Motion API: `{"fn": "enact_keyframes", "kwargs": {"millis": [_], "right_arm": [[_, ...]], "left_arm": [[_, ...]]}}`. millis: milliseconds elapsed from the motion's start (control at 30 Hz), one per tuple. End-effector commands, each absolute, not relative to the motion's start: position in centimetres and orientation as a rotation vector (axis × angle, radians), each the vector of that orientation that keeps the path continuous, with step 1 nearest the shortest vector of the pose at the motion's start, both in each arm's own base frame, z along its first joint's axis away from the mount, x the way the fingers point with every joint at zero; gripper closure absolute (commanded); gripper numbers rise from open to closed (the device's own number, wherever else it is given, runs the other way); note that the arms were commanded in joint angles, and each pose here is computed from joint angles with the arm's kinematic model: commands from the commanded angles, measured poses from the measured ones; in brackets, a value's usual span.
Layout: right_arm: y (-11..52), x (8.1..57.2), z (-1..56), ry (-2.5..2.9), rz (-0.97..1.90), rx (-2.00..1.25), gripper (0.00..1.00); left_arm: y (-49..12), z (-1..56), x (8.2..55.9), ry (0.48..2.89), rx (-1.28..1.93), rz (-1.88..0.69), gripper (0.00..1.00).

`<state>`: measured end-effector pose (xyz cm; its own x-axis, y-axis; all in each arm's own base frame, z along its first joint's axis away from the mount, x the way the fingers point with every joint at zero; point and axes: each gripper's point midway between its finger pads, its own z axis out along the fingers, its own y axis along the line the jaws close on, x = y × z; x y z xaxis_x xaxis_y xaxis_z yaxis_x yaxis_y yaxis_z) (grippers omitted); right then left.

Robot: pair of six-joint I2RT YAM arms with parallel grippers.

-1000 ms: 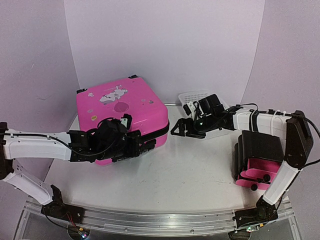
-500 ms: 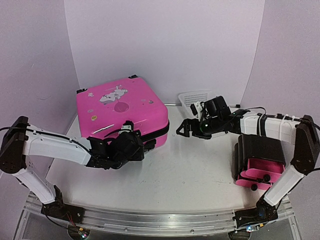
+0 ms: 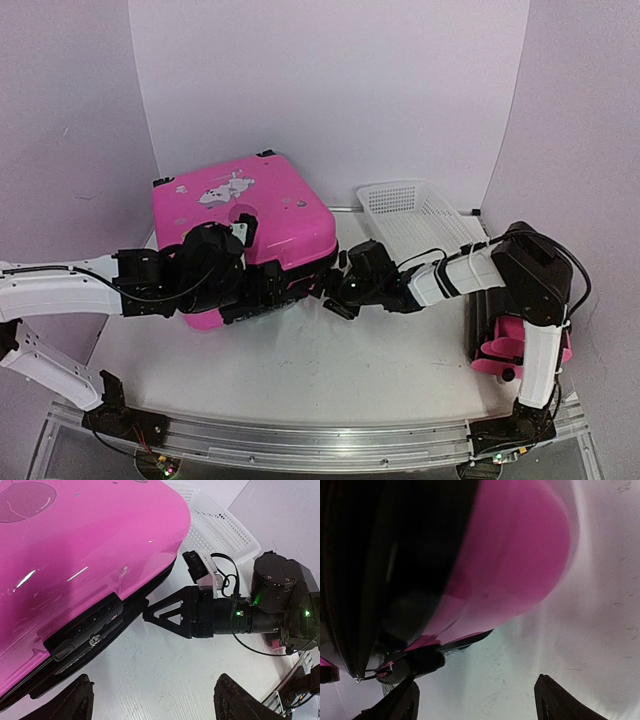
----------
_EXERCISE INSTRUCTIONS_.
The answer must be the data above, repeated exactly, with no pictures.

_ANSWER FOR THIS EXERCISE_.
Motion API: `{"fn": "enact_keyframes", "kwargs": {"millis": [_], "right_arm": [[_, ...]], "left_arm": [[_, ...]]}}`. millis: milliseconds elapsed from the motion's start (control at 30 Hz), one per tuple. End-effector commands, each absolute, not relative to the motion's start: position in centimetres and orientation as a rotation vector (axis × angle, radians), each the vector of that orientation that keeps the path continuous, with step 1 nearest the shortest vector of the pose at the motion's start, both in each arm's own base frame, z along its first joint's axis away from the mount, x the way the fingers point with every joint at zero; gripper closure absolute (commanded); gripper numbers rise from open to closed (the device's own number, wherever else it is given, runs the other way); note that the arms were commanded in joint angles, and each pose here is computed from joint angles with the arm's kinematic model: commands from the commanded angles, measured poses from the measured ones; in brackets, a value's usual span.
Layout: right_arm: y (-11..52), x (8.1..57.2), z (-1..56), ry (-2.5..2.9), rz (-0.97..1.90), rx (-2.00..1.25), gripper (0.00..1.00); left_arm: y (-49..12), z (-1..56), x (8.2..55.9), ry (0.48..2.89), rx (-1.28..1.93), rz (-1.88..0.69), gripper (0.00..1.00).

`<state>`: measured end-effector pose (xyz cm; its own x-axis, y-axis; all in each arm's own base frame, z along its first joint's axis away from the mount, x the way the fingers point with every joint at zero; point and axes: each gripper's point midway between its finger pads, its own z axis out along the fingers, its own y axis along the line the jaws close on, x = y × z; x y z xaxis_x xaxis_y xaxis_z yaxis_x yaxis_y yaxis_z) (grippers omitted); right then left.

Robot: pair of six-joint I2RT YAM arms with parallel grippers.

-1000 ms: 
-500 ms: 
+0 ms: 

There is nothing else to the answer.